REQUIRED ACTION: From the entries below, return exactly the lines beginning at the one that contains "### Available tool" and ending at the one that contains "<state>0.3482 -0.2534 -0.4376", both of them included, and only those lines.

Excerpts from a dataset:
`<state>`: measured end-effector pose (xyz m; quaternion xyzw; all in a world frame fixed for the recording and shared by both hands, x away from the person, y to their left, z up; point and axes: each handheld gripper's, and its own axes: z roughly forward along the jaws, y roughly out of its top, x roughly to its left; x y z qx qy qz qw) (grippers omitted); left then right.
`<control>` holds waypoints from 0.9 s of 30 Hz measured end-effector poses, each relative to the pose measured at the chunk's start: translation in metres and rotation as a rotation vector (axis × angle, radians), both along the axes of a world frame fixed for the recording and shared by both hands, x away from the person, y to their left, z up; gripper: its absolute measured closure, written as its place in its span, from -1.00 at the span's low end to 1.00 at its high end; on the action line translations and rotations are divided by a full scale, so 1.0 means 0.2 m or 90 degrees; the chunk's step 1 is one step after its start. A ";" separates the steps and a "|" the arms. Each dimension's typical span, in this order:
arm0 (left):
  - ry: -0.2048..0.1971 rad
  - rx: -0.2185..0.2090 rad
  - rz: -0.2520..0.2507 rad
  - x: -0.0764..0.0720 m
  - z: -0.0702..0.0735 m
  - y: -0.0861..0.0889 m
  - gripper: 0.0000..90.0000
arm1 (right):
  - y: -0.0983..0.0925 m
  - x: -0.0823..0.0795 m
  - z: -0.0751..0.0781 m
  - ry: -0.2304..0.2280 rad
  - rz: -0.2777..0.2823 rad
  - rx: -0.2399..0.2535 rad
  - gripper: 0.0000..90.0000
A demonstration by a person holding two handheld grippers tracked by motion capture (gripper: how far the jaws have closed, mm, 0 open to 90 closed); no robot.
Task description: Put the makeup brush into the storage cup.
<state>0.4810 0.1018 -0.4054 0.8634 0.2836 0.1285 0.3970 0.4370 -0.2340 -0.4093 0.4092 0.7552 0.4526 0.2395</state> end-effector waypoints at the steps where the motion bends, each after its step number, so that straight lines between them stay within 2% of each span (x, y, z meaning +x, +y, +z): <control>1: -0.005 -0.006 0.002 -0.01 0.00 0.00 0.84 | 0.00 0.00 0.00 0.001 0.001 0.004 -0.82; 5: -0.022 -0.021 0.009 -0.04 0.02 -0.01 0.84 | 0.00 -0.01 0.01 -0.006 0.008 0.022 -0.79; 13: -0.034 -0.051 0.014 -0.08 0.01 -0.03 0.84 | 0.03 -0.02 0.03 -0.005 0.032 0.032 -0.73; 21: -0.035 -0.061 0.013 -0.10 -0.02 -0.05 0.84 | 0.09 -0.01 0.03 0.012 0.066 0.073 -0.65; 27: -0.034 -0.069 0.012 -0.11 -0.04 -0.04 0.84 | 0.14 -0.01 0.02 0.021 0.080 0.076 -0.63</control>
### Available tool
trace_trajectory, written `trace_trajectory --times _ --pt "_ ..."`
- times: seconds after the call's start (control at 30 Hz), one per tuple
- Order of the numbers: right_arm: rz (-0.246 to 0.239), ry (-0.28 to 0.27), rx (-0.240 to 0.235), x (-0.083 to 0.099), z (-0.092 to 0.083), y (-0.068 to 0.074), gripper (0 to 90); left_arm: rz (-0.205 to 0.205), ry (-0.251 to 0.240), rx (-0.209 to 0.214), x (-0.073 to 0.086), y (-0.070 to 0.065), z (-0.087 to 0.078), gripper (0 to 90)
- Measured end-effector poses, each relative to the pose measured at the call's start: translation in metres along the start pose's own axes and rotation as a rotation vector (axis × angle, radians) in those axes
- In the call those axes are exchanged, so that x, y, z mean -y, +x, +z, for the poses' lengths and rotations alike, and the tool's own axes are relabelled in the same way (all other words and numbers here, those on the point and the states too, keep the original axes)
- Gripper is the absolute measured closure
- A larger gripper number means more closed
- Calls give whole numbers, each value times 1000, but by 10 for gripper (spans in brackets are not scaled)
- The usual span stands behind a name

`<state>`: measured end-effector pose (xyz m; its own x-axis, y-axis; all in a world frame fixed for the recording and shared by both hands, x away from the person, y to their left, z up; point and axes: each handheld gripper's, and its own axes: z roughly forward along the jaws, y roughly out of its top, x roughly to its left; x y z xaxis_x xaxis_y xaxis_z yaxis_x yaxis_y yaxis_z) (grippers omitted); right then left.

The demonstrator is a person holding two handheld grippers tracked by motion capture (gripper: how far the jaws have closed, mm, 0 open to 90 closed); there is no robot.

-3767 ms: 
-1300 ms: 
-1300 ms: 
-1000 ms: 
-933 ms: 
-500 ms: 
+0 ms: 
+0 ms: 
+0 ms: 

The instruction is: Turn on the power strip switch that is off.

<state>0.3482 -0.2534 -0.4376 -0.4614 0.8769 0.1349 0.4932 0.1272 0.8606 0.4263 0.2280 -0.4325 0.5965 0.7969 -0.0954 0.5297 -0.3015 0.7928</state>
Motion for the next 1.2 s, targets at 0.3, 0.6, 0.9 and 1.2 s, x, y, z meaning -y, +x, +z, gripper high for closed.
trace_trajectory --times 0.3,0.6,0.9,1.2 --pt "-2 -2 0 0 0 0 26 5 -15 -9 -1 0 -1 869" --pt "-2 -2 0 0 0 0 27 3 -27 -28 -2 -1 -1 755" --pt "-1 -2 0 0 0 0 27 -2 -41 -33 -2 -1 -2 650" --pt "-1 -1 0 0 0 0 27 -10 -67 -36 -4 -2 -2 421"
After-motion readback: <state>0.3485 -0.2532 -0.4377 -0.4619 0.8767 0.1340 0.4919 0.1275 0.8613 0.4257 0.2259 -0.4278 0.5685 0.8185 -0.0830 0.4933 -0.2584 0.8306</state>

SOLUTION TO THIS EXERCISE:
### Available tool
trace_trajectory, written `trace_trajectory --times _ --pt "_ ..."`
- times: seconds after the call's start (control at 30 Hz), one per tuple
- Order of the numbers: right_arm: rz (-0.246 to 0.239), ry (-0.28 to 0.27), rx (-0.240 to 0.235), x (-0.083 to 0.099), z (-0.092 to 0.083), y (-0.068 to 0.074), gripper (0 to 90); left_arm: rz (-0.205 to 0.205), ry (-0.251 to 0.240), rx (-0.209 to 0.214), x (-0.073 to 0.086), y (-0.070 to 0.065), z (-0.087 to 0.078), gripper (0 to 90)
- Measured end-effector poses, each relative to the pose measured at the call's start: translation in metres along the start pose's own axes and rotation as a rotation vector (axis × angle, radians) in those axes
- In the call those axes are exchanged, so that x, y, z mean -y, +x, +z, for the poses' lengths and rotations alike, and the tool's own axes are relabelled in the same way (all other words and numbers here, those on the point and the states too, keep the original axes)
- Gripper is the absolute measured closure
- A larger gripper number means more closed
- Calls give whole numbers, each value times 1000, but by 10 for gripper (spans in brackets are not scaled)
- The usual span stands behind a name

`<state>`: measured end-effector pose (xyz m; its own x-axis, y-axis; all in a world frame fixed for the recording and shared by both hands, x away from the person, y to their left, z up; point and axes: each handheld gripper's, and its own axes: z roughly forward along the jaws, y roughly out of its top, x roughly to its left; x y z xaxis_x xaxis_y xaxis_z yaxis_x yaxis_y yaxis_z) (grippers omitted); right then left.

The demonstrator is a person holding two handheld grippers tracked by motion capture (gripper: how far the jaws have closed, mm, 0 open to 90 closed); there is no robot.

-3767 ms: 
-1300 ms: 
-1300 ms: 
-1000 ms: 
-933 ms: 
-500 ms: 
+0 ms: 
+0 ms: 
+0 ms: 

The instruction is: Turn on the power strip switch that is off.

<state>0.3482 -0.2534 -0.4376 -0.4614 0.8769 0.1349 0.4932 0.1272 0.8606 0.4263 0.2280 -0.4325 0.5965 0.7969 -0.0954 0.5297 -0.3015 0.7928</state>

Nothing more is needed for this exercise.